About this task: Every line below that holds the string "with" should be copied.

Available data:
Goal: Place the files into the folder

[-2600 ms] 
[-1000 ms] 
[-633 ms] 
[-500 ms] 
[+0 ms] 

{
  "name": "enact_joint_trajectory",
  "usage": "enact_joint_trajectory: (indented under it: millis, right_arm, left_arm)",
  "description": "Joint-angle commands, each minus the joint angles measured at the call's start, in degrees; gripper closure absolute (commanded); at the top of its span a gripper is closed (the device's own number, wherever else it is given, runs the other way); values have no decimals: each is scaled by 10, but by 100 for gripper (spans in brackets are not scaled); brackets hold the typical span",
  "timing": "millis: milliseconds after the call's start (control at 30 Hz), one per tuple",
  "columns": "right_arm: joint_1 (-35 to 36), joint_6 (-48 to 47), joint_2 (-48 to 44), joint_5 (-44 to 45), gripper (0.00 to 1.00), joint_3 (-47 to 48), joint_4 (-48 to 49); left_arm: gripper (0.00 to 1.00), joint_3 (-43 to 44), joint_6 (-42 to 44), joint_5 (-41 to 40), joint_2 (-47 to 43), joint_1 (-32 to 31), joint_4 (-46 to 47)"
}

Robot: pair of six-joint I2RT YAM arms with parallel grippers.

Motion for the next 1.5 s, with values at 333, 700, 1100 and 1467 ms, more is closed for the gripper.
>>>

Exercise output:
Robot: pair of six-joint I2RT YAM arms with parallel grippers.
Motion for the next 1.5 s, with values at 333, 700, 1100 and 1467 ms, more is closed for the gripper.

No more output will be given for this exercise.